Edward Victor David Parr, JP (22 May 1870 – 2 April 1947) was a British businessman and unofficial member of the Executive Council and Legislative Council of Hong Kong.

==Biography==
Parr was born in Haslington, Cheshire. He first arrived in Hong Kong in 1896. After that he had been stationed Shanghai, Japan and India. He returned to Hong Kong and became head of many leading companies in Hong Kong. He was the acting superintendent of P&O in 1916. In 1920 he was elected by the directors as the chairman of the Hongkong & Shanghai Banking Corporation. He remained on the board until his resignation in 1924 on leaving Hong Kong.

He was active in the British business community and was made Justice of the Peace in April 1915. In January 1916, Parr signed a petition organised by Henry Pollock to the Secretary of State for the Colonies for constitution reform in Hong Kong. It demanded a larger increase of unofficial members in the Executive Council and also all unofficial members in the Legislative Council elected by the Hong Kong General Chamber of Commerce and unofficial Justices of Peace. He was member of the Hong Kong General Chamber of Commerce and when the Chamber moved for the exclusion of the German merchants after World War I in 1917 under the chairmanship of Percy Holyoak, he raised his support to the resolution and suggested to send their demand to the London government.

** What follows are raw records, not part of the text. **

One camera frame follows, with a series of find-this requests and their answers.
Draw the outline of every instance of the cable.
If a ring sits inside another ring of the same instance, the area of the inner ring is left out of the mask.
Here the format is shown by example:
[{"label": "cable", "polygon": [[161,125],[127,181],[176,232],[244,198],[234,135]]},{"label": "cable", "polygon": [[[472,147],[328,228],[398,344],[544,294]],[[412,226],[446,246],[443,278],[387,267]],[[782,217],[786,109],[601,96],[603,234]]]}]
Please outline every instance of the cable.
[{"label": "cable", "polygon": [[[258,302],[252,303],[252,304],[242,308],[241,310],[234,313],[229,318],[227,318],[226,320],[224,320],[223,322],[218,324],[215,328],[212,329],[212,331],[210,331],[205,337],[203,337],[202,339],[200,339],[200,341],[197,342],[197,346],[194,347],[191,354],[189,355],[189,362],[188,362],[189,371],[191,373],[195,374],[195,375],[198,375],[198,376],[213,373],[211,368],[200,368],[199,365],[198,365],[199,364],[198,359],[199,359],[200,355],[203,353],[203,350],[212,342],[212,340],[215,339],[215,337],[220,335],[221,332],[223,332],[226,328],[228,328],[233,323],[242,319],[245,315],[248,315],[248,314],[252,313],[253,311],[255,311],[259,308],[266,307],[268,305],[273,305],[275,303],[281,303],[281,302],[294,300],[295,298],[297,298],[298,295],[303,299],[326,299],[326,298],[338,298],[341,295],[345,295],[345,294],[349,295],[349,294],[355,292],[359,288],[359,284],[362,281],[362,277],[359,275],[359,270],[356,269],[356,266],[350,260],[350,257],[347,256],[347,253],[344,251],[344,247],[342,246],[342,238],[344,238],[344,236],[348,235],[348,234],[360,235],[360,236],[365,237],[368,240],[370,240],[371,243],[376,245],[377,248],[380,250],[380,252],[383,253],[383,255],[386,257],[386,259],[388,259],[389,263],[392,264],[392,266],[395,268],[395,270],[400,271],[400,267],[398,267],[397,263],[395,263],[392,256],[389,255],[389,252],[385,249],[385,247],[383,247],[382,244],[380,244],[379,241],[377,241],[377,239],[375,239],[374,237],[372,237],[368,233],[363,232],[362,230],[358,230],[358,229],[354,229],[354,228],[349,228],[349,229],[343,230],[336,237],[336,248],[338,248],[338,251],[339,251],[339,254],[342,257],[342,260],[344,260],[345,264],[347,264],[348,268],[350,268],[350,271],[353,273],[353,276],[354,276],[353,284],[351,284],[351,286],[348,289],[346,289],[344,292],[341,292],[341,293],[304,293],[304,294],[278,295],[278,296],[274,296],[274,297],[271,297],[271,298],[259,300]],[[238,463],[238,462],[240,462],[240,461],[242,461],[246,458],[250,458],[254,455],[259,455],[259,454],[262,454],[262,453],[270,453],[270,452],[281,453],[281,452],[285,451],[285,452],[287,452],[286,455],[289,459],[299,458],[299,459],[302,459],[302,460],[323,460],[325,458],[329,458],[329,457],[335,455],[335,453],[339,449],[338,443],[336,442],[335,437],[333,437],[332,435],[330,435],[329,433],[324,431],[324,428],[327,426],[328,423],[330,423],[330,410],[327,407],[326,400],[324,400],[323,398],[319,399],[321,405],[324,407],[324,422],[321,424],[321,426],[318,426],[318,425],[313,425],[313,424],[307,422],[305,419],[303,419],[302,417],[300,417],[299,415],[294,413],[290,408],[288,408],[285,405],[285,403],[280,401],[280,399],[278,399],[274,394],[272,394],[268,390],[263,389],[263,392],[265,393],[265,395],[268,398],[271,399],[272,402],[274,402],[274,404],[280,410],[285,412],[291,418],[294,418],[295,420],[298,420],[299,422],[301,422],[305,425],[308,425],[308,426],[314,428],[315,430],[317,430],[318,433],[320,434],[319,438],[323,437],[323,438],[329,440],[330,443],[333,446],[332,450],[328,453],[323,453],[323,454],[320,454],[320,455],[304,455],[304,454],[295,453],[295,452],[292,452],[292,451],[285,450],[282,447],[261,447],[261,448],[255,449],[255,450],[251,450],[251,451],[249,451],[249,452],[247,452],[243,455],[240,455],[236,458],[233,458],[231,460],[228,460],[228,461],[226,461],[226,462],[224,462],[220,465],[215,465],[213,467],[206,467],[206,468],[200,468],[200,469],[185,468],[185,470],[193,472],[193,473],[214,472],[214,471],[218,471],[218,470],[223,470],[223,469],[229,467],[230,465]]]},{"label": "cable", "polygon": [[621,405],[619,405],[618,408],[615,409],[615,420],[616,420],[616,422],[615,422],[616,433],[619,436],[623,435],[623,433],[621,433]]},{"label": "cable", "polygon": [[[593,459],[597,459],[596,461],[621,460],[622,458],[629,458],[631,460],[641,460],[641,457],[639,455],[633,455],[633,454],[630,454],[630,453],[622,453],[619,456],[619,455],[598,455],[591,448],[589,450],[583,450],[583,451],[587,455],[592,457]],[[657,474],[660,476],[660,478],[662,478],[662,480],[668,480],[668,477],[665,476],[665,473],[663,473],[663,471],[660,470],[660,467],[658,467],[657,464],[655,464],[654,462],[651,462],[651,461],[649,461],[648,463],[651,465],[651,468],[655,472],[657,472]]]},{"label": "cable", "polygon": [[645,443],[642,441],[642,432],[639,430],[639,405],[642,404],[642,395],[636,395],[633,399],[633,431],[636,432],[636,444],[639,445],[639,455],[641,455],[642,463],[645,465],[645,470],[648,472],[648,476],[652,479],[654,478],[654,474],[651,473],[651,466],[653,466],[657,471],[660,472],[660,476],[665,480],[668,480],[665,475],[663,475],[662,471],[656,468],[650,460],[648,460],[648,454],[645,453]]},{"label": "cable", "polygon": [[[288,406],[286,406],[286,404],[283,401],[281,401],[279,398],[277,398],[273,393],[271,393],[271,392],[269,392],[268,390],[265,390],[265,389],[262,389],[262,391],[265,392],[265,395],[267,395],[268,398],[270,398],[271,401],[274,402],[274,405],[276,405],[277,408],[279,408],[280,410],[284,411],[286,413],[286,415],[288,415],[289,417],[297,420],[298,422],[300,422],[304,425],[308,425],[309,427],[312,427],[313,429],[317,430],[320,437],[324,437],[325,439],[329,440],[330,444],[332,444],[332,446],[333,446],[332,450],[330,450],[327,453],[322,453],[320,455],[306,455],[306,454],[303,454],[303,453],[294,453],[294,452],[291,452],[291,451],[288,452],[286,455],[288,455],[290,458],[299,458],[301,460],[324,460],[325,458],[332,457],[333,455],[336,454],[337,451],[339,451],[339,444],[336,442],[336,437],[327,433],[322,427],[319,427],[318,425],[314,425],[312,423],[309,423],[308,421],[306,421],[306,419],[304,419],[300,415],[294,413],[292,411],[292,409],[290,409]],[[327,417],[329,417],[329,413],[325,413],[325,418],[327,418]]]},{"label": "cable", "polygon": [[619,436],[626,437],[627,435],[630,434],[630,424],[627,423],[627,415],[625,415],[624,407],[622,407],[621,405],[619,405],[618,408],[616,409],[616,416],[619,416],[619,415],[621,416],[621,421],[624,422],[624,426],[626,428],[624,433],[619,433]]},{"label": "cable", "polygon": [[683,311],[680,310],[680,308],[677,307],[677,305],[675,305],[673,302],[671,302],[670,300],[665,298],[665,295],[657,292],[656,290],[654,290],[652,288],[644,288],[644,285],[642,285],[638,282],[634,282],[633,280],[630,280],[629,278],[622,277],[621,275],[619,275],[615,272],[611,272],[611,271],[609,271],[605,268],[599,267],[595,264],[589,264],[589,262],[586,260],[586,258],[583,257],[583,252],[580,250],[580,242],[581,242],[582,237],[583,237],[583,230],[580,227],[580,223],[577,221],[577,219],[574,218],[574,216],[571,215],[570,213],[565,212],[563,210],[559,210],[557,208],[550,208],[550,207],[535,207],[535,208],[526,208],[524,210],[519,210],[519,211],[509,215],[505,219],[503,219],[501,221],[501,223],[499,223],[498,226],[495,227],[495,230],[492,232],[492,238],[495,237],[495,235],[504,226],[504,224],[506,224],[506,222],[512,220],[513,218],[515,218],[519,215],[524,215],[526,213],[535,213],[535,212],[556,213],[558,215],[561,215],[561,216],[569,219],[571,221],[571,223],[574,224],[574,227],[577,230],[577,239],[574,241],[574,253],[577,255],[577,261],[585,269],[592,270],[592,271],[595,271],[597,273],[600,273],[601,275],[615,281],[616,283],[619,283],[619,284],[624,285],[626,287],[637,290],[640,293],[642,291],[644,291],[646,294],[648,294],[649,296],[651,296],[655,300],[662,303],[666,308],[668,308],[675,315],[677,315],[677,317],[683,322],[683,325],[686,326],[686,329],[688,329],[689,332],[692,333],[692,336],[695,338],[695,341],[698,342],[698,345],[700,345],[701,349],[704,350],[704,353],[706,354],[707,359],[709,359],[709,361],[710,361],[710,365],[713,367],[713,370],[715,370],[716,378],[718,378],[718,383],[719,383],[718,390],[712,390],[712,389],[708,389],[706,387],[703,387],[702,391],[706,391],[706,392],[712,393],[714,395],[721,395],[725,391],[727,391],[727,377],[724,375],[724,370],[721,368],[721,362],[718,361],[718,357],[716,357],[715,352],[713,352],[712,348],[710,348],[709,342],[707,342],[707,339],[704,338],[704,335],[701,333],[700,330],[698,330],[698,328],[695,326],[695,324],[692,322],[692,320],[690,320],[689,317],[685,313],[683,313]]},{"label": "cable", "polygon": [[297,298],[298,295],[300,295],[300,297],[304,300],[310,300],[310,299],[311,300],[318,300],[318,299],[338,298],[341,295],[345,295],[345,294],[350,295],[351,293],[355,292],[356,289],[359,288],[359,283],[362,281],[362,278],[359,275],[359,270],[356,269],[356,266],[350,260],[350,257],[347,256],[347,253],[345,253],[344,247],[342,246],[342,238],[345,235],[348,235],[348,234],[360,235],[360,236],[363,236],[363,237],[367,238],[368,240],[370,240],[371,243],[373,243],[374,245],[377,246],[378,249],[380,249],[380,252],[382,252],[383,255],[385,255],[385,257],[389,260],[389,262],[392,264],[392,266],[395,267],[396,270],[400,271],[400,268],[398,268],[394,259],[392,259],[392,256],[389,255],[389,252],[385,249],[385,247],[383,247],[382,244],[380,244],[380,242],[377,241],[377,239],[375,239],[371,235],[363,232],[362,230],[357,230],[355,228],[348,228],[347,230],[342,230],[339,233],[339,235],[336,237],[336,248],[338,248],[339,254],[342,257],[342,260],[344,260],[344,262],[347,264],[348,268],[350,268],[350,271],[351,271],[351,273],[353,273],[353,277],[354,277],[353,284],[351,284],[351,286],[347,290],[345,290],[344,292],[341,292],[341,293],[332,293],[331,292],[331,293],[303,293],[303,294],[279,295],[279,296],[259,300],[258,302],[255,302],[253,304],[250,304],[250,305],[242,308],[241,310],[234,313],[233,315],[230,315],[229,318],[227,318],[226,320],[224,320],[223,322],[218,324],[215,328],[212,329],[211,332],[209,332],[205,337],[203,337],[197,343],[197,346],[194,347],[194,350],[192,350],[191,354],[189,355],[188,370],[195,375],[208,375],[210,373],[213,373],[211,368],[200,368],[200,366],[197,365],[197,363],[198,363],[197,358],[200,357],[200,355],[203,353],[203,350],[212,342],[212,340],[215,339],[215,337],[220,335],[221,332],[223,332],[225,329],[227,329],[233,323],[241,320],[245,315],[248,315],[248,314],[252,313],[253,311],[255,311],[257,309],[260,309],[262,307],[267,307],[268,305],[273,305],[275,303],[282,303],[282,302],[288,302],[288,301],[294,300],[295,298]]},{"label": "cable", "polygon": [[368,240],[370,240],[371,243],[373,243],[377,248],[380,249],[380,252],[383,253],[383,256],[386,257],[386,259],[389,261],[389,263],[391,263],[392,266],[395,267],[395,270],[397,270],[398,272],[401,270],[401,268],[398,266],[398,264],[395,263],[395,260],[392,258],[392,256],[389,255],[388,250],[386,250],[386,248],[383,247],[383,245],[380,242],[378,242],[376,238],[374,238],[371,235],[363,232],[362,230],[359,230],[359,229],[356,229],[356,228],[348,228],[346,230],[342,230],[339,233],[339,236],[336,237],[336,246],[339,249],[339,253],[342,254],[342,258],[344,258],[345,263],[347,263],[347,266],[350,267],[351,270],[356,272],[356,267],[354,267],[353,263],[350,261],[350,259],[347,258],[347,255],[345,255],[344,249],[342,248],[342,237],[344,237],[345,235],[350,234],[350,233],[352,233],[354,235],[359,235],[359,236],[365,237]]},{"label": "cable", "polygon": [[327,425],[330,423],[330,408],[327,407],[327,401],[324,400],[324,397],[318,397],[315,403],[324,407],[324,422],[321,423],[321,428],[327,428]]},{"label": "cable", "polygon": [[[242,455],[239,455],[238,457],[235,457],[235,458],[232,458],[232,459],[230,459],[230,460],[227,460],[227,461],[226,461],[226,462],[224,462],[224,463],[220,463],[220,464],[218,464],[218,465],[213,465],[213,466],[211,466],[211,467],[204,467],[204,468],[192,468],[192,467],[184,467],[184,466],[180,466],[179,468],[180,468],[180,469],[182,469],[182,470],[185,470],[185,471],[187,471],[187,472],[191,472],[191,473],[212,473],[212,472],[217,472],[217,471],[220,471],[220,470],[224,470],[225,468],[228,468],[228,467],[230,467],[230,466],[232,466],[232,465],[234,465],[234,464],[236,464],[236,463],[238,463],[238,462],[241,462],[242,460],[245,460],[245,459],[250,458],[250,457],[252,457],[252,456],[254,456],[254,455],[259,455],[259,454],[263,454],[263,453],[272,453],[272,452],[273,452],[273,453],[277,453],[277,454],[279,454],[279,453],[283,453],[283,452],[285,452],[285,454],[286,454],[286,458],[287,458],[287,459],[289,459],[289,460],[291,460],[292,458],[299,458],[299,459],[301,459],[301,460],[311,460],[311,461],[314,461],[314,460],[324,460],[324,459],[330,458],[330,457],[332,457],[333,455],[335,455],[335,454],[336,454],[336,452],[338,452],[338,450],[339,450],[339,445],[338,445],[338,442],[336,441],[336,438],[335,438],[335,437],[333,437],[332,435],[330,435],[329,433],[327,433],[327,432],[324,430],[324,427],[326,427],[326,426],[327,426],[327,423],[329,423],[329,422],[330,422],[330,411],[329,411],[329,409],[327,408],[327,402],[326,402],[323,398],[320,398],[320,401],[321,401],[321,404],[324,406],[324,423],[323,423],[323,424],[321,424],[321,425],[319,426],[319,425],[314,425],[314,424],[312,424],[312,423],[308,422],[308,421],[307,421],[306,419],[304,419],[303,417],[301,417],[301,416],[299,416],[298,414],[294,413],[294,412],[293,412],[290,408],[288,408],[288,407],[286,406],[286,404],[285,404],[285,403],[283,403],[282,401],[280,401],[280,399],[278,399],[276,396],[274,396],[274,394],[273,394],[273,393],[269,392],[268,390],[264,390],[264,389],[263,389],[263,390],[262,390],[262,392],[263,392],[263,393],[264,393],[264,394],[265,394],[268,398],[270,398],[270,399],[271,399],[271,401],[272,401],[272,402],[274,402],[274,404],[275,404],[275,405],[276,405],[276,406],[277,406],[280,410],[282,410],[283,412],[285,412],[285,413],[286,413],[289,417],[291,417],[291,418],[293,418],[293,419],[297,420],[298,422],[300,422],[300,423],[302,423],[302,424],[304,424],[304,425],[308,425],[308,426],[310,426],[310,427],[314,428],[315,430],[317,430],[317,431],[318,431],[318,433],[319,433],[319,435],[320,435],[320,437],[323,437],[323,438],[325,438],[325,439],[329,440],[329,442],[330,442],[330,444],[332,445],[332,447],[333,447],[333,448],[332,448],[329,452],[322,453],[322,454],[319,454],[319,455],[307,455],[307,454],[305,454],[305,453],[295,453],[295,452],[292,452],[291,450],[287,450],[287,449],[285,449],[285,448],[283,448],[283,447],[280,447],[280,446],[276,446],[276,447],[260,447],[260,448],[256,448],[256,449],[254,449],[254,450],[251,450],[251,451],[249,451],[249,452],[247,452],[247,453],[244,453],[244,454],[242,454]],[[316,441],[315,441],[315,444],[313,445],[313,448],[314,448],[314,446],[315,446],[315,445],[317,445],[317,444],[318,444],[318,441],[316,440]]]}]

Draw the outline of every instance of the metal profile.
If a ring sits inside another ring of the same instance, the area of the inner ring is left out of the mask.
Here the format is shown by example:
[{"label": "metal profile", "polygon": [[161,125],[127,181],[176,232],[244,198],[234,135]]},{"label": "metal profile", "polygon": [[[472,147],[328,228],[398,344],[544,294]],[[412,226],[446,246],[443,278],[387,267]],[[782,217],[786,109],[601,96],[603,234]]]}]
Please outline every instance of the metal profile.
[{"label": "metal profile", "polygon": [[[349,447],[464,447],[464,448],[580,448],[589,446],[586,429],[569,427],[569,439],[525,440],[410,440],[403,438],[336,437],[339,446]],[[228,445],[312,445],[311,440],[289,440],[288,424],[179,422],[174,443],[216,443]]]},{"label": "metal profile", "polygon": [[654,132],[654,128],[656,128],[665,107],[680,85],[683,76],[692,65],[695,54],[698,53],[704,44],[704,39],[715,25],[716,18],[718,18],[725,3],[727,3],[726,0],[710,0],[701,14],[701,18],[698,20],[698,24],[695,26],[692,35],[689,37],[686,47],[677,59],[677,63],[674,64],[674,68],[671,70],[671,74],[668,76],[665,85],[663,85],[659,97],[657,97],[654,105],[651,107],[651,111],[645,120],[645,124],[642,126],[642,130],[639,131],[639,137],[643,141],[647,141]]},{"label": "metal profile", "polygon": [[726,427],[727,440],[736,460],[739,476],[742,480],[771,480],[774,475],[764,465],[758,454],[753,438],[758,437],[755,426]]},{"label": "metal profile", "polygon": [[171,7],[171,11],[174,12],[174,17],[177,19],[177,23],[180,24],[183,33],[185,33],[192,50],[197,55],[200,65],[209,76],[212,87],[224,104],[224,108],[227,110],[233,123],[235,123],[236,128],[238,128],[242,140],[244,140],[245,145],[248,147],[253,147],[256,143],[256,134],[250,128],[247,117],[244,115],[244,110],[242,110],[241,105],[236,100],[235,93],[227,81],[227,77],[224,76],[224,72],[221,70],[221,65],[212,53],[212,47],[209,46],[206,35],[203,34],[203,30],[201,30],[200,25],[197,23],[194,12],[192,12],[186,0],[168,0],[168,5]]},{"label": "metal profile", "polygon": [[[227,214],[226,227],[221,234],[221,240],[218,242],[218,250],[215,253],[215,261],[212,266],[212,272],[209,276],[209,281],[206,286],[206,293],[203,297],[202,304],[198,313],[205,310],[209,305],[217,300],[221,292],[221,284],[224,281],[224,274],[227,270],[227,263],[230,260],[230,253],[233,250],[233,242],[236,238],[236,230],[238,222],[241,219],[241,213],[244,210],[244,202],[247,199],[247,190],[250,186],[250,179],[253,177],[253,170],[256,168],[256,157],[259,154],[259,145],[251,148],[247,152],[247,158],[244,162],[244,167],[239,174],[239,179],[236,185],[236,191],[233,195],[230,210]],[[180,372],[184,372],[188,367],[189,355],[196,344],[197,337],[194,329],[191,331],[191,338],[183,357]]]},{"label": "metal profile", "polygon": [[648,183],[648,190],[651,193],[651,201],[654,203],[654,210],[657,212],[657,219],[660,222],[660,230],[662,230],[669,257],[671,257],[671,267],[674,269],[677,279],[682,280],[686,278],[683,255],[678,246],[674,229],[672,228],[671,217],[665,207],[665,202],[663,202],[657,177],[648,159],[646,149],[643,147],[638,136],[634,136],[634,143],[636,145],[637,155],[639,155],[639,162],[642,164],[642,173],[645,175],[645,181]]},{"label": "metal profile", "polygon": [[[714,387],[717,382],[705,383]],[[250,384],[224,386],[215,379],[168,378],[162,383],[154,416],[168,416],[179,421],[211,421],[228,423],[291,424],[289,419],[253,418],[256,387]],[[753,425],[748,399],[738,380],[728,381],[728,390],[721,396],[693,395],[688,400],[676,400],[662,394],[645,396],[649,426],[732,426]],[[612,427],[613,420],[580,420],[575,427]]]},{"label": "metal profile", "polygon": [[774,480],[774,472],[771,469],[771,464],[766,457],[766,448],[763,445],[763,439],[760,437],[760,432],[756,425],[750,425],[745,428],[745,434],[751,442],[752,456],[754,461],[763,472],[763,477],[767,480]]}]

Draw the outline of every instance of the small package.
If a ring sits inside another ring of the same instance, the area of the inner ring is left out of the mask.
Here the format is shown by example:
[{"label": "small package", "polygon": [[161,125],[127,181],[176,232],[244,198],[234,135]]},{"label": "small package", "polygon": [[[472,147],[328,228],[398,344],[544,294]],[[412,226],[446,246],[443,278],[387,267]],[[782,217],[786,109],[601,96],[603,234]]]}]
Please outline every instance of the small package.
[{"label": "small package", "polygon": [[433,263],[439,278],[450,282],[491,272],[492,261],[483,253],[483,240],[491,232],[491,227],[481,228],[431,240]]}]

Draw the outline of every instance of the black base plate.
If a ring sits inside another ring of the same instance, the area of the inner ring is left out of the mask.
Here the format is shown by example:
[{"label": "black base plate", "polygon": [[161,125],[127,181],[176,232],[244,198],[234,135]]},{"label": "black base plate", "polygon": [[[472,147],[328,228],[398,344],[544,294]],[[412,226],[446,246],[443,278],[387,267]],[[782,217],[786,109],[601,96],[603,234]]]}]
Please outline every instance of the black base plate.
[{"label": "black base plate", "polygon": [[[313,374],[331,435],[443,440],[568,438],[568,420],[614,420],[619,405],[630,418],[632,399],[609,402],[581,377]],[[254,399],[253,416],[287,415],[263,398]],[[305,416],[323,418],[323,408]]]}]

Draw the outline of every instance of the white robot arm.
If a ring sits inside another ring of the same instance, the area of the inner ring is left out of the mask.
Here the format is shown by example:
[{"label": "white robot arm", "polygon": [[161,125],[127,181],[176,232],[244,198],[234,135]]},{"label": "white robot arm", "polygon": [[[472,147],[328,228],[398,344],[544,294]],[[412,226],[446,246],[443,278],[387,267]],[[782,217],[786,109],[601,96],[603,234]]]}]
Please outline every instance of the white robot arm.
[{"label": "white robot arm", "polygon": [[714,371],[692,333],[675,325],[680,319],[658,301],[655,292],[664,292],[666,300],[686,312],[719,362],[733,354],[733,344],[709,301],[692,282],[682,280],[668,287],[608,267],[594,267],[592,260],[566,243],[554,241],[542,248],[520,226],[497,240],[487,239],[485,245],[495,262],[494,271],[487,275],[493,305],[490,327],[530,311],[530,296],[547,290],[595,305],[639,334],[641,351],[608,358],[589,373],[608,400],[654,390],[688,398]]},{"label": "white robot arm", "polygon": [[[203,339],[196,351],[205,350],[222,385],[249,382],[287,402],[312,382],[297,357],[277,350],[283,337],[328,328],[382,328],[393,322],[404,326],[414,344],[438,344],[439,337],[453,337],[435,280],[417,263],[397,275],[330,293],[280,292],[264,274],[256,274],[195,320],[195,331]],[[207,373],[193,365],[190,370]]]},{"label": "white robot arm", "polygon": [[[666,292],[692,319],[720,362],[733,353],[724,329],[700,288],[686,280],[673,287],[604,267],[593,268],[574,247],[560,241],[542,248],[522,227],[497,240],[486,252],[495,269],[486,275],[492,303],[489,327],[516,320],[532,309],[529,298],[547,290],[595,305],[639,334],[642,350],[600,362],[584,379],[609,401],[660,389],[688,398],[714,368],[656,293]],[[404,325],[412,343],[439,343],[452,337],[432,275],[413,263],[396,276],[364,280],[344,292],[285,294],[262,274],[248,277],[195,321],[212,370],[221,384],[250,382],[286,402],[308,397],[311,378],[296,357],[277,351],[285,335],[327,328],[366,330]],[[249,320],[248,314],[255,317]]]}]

On 13 May 1919 he was elected by the committee to be the representative of the Chamber of Commerce in the Legislative Council during the absence of Percy Holyoak. He was temporarily again appointed by the Hong Kong government as to the Legislative Council in September 1919. He was appointed again to the Legislative Council in March 1920 and continued to serve until his resignation in 1923 In September 1920, he was appointed to the Executive Council as an unofficial member during Ernest Sharp was on leave.

He was also member of the Royal Hong Kong Golf Club and representative of the club on the Recreation Grounds Committee and had also been appointed to the Authorized Architects' Committee.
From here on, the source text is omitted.